Starting with the line that has "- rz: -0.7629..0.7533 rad" and finishing with the line that has "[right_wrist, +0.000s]", set down each line below exactly. Pictures are not copied.

━━ ENTRIES SUPPLIED

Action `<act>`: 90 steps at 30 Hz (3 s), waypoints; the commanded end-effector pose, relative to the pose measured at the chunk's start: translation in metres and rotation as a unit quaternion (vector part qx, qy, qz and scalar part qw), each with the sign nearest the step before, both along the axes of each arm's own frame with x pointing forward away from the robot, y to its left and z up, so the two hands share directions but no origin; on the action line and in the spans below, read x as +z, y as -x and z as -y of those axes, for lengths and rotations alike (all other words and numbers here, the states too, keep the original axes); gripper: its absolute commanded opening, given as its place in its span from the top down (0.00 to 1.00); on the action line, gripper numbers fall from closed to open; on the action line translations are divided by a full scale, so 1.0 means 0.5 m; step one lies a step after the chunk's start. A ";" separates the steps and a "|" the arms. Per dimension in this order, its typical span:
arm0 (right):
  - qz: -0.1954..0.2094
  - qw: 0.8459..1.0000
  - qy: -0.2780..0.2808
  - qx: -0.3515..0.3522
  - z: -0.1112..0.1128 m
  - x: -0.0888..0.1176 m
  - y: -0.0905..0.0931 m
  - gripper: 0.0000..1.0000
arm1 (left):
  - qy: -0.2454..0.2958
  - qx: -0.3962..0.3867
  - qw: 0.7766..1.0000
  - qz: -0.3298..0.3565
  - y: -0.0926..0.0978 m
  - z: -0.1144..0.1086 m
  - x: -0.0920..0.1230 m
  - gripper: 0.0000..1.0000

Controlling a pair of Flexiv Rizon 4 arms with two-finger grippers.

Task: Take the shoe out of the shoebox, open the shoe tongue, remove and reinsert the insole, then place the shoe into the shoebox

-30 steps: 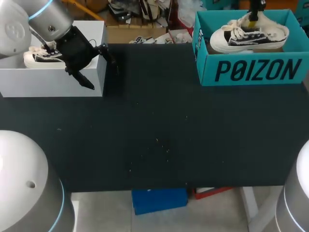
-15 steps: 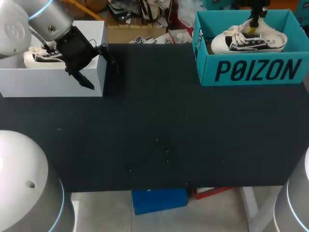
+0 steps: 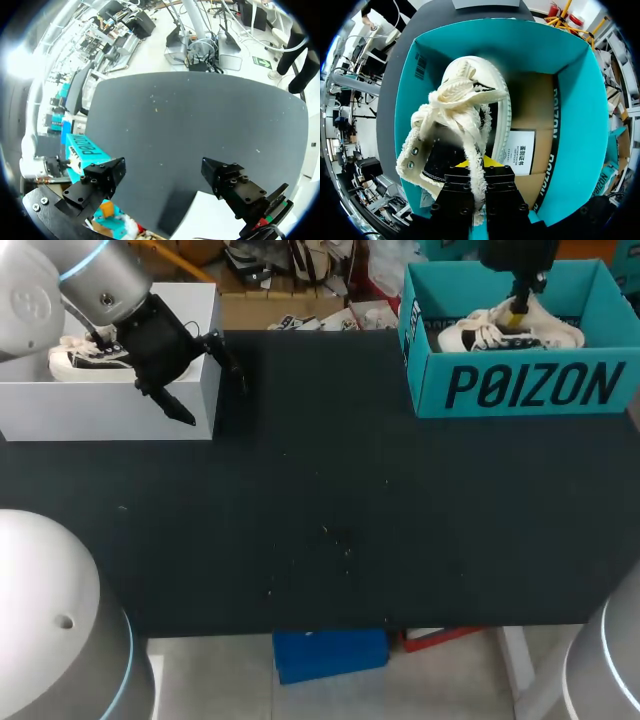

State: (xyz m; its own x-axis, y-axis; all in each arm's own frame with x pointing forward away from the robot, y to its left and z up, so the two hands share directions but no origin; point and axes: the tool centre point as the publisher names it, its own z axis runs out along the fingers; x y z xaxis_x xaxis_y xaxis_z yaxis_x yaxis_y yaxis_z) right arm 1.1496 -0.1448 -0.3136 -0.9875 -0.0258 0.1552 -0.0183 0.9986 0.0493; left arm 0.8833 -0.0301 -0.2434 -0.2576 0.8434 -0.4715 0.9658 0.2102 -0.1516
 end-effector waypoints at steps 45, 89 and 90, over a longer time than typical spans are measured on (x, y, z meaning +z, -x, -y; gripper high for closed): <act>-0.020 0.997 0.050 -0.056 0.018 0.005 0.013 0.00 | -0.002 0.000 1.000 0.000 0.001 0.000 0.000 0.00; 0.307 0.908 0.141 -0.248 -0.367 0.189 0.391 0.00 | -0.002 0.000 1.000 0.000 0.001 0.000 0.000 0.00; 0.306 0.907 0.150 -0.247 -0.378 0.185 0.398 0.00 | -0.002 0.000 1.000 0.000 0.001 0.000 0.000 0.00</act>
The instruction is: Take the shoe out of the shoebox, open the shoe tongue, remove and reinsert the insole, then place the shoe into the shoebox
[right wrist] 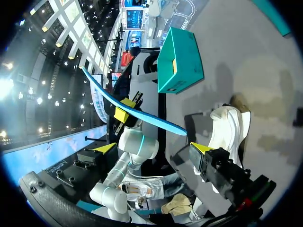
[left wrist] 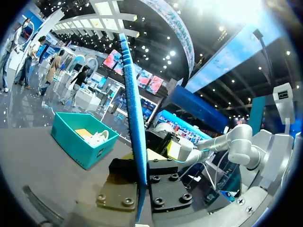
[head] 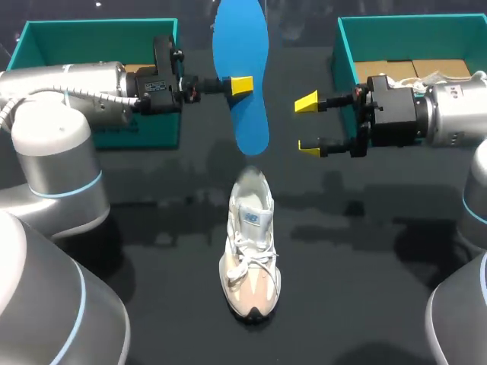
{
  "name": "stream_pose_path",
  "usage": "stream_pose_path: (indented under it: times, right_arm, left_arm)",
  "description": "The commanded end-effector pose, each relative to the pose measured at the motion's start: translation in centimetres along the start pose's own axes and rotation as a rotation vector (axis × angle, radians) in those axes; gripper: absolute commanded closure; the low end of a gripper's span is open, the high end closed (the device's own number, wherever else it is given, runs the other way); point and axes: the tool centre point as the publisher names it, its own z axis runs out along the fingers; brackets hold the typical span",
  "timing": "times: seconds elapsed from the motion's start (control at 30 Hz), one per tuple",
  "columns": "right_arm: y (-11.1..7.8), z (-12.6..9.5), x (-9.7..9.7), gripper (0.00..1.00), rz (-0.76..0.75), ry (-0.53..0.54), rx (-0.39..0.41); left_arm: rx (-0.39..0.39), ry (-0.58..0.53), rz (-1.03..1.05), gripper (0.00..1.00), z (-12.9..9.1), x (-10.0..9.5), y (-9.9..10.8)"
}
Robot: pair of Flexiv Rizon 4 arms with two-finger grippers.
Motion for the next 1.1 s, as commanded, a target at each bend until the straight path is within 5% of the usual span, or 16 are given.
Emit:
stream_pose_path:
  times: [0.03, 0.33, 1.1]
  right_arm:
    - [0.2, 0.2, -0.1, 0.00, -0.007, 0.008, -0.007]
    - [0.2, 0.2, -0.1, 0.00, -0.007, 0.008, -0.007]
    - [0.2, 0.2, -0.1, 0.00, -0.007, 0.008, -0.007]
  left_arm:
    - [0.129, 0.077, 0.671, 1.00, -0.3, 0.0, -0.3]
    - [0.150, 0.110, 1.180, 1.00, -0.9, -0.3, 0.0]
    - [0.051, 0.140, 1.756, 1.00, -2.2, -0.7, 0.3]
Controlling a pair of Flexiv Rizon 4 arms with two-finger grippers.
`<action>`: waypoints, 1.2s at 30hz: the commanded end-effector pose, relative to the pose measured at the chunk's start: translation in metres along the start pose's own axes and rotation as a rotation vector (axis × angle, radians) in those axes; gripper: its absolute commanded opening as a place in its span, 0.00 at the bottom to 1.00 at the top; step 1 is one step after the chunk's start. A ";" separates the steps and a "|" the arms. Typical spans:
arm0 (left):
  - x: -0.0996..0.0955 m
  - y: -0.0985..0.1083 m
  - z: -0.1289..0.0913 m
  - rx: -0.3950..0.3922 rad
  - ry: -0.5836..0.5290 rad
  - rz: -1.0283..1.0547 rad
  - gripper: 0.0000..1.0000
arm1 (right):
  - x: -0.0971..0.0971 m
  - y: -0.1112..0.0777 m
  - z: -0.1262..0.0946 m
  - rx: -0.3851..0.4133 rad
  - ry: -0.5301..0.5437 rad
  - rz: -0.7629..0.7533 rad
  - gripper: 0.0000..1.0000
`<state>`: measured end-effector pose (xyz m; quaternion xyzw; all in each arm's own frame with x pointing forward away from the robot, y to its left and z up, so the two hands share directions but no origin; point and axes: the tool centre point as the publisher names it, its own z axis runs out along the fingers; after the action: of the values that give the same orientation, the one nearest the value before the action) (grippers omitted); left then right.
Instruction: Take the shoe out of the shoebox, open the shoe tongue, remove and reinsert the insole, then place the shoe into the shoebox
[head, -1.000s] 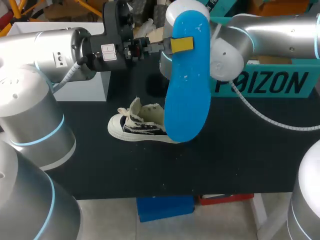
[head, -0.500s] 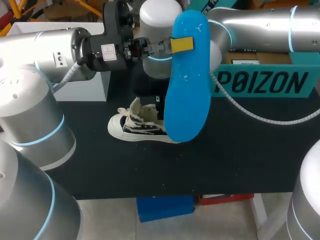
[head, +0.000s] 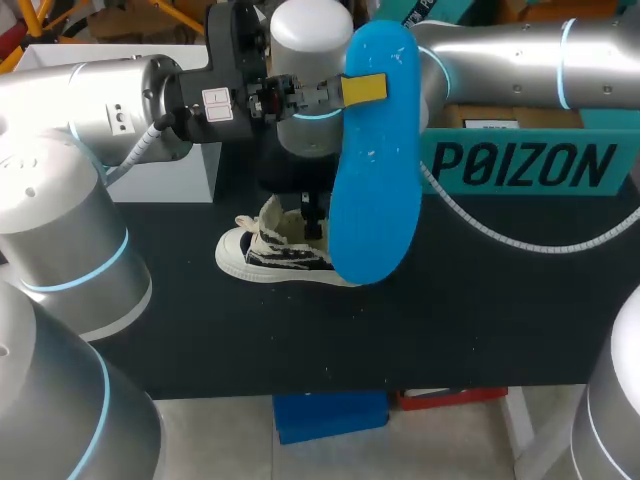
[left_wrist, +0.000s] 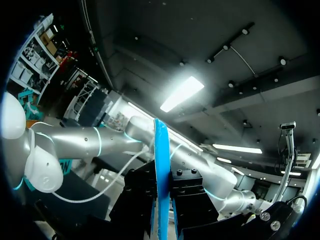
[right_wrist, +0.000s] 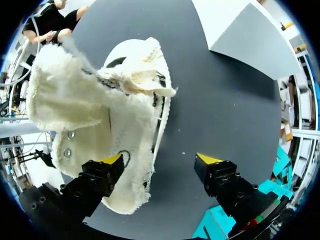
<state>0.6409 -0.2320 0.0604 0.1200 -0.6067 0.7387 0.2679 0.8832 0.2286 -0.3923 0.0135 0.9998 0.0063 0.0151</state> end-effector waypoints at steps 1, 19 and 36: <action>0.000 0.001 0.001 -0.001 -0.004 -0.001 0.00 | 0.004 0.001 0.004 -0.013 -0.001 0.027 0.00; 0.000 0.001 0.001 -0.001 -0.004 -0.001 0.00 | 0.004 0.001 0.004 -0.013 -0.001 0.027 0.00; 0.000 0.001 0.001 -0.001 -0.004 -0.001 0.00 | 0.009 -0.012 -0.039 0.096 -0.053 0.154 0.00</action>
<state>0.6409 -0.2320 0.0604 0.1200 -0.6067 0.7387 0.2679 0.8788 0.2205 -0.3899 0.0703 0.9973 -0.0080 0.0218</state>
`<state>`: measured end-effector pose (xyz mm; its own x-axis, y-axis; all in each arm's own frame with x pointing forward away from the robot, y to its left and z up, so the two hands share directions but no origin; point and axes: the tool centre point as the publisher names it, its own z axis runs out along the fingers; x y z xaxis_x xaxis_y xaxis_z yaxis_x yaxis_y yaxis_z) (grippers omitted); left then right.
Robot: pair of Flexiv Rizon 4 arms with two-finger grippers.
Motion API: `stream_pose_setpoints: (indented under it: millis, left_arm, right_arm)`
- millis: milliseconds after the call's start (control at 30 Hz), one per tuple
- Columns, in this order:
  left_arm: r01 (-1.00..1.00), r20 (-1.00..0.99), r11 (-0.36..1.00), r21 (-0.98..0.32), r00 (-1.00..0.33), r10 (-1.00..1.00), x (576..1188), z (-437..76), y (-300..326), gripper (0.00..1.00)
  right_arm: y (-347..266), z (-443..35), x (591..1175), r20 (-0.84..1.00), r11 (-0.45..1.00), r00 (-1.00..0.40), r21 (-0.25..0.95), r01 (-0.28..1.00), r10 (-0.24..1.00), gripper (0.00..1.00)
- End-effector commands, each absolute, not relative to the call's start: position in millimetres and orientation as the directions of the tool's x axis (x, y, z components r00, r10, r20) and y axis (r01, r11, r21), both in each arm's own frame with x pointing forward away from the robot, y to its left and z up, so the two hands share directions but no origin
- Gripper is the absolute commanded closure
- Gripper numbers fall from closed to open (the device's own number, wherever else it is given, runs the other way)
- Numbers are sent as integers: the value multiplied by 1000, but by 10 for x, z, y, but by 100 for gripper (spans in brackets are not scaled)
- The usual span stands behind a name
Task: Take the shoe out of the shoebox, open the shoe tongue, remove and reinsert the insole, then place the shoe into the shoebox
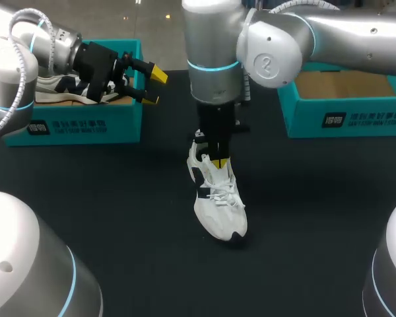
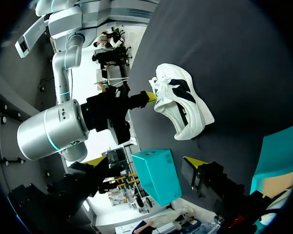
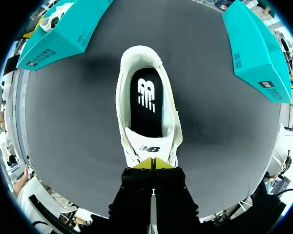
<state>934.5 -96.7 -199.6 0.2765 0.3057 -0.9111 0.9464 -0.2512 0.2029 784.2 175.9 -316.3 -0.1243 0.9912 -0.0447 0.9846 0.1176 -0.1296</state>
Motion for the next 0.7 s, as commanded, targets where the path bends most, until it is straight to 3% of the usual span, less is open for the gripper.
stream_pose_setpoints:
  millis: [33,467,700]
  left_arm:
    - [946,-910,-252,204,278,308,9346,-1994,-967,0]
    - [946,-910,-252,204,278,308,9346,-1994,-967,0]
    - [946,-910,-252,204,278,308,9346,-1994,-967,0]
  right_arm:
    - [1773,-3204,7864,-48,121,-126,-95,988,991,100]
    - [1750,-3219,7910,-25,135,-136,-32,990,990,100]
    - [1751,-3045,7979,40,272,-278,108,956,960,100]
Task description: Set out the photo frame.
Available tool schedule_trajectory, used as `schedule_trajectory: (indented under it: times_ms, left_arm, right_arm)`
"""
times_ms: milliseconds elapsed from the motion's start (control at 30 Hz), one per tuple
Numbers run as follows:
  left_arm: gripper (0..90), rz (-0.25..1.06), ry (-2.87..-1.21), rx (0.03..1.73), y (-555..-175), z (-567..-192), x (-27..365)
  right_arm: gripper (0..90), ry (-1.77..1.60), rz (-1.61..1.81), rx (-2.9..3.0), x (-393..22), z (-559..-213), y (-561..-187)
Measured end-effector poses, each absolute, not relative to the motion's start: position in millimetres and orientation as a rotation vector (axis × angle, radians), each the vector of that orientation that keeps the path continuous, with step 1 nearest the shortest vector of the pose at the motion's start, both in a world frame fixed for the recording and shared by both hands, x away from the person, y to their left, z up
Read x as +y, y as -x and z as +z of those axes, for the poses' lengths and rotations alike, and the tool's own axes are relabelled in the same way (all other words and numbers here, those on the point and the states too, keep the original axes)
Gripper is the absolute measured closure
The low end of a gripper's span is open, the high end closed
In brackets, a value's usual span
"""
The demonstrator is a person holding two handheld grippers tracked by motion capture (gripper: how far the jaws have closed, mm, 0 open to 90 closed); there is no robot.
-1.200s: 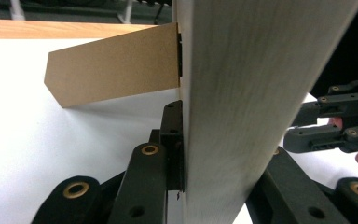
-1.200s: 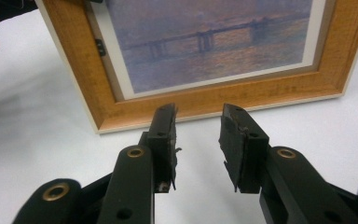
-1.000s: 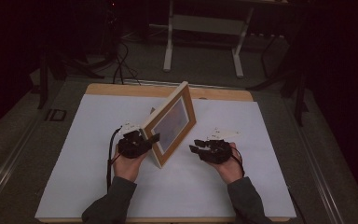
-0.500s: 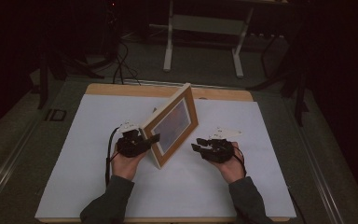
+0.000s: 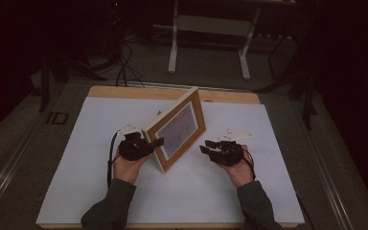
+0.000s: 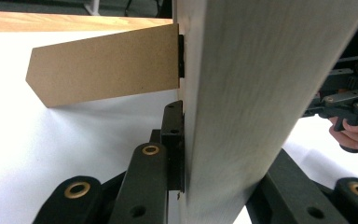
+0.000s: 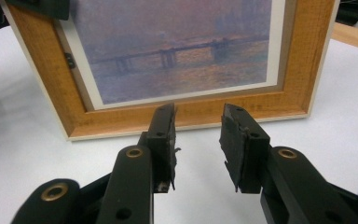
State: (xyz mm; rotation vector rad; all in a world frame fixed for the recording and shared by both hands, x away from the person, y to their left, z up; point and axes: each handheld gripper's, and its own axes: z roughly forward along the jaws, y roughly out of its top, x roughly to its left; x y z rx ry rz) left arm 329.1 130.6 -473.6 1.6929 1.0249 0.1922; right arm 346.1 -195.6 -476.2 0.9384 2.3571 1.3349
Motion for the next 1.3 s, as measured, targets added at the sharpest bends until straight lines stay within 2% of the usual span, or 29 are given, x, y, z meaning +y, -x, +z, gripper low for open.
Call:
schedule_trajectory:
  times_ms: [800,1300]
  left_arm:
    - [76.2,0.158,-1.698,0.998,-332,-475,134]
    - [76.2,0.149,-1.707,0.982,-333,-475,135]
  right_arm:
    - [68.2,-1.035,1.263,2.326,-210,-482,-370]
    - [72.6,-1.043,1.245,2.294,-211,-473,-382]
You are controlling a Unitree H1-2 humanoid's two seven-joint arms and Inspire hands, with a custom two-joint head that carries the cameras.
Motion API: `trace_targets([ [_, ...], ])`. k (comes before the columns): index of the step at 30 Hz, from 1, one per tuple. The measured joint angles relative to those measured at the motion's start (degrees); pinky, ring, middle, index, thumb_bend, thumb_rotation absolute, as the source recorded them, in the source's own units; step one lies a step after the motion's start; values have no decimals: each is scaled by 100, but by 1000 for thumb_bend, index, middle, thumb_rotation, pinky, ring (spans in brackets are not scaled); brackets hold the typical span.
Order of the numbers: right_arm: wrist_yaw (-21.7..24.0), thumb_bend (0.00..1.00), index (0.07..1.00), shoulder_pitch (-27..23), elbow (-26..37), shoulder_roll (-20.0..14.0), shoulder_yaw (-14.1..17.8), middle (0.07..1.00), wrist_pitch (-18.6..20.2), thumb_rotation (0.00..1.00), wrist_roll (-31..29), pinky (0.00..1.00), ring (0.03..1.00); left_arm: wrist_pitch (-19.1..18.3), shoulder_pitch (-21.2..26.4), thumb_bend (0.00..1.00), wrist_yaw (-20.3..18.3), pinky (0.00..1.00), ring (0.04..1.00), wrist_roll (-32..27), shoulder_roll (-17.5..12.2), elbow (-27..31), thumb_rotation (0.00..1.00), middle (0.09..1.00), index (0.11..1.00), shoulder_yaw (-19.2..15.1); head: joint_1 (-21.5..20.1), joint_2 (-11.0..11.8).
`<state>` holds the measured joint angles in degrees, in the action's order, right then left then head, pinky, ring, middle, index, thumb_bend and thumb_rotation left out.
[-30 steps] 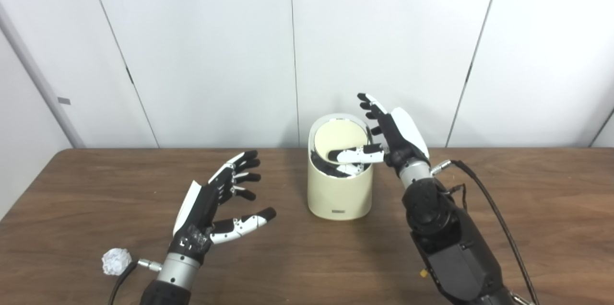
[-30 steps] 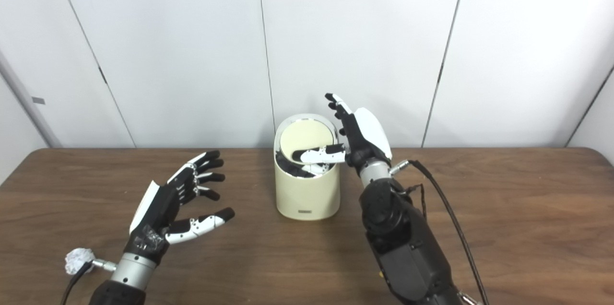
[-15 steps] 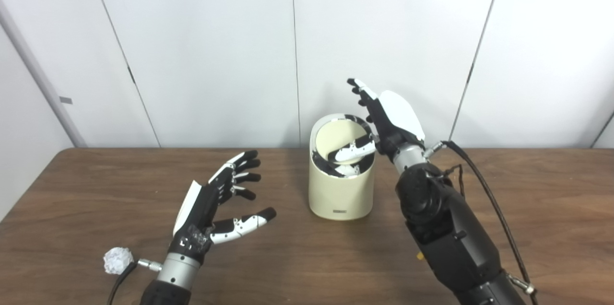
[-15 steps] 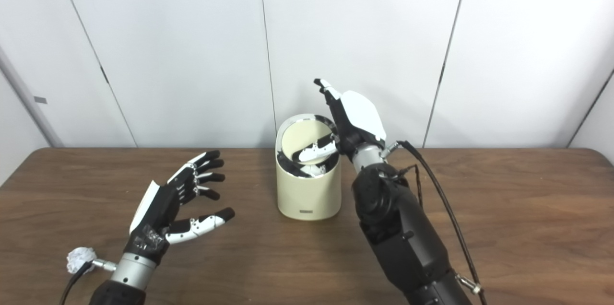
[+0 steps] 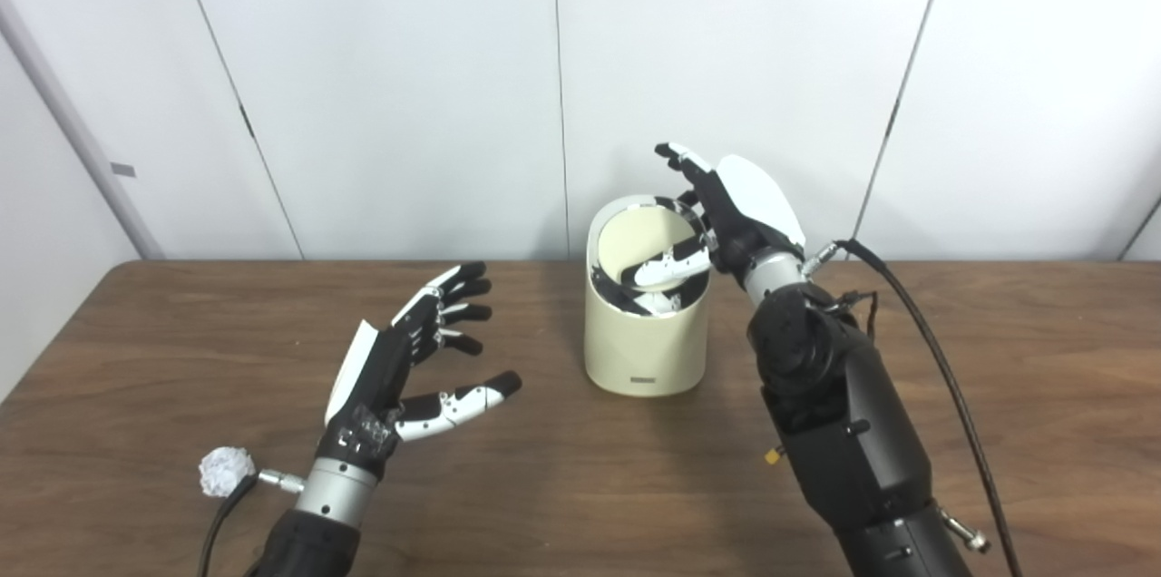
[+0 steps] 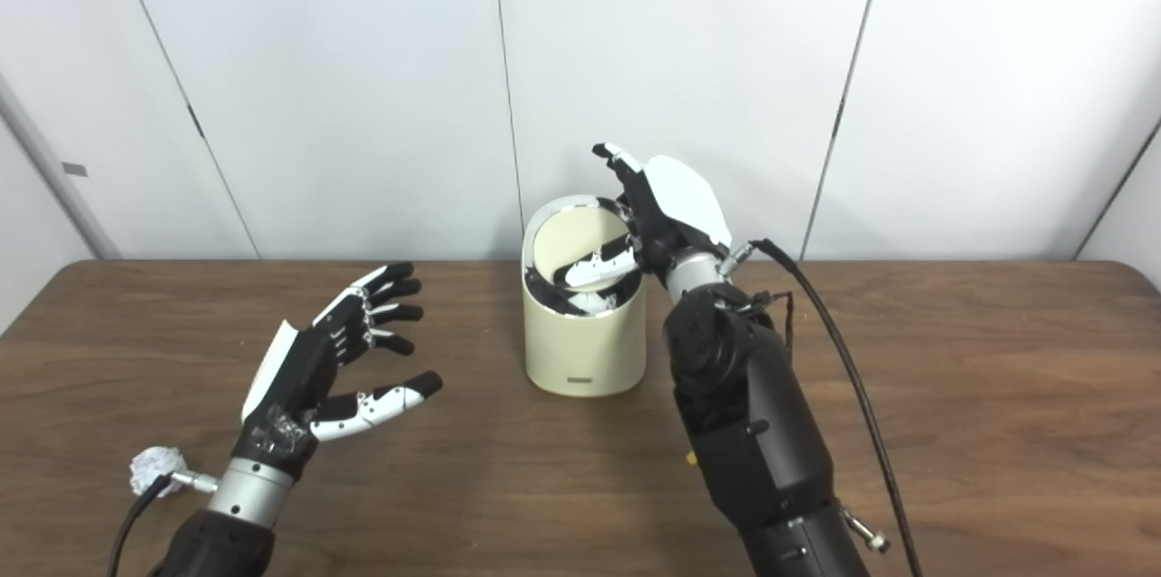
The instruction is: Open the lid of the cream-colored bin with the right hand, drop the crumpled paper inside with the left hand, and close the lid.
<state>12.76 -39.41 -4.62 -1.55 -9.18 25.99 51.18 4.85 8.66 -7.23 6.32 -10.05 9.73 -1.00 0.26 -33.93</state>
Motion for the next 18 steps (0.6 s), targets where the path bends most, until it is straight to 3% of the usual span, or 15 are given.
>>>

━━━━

RESULT OF THE EXERCISE >>
  - rz: -0.7629..0.7533 rad
  - gripper: 0.0000..1.0000
`<state>`: measured end-effector pose (xyz m; quaternion xyzw; all in each arm's own frame with x pointing forward away from the robot, y to its left and z up, so the two hands share directions but no origin; point and axes: the tool centre point as the publisher names it, its own z axis runs out along the fingers; after the action: of the values that give the same orientation, the one nearest the value before the action) (grippers omitted); left then right.
Instruction: Take the shoe out of the shoebox, open the shoe tongue, remove and reinsert the insole, then place the shoe into the shoebox
[head, -1.000s] 
[head, -0.500s] 
[head, +0.000s] 
[left_wrist, +0.000s] 
[right_wrist, +0.000s] 

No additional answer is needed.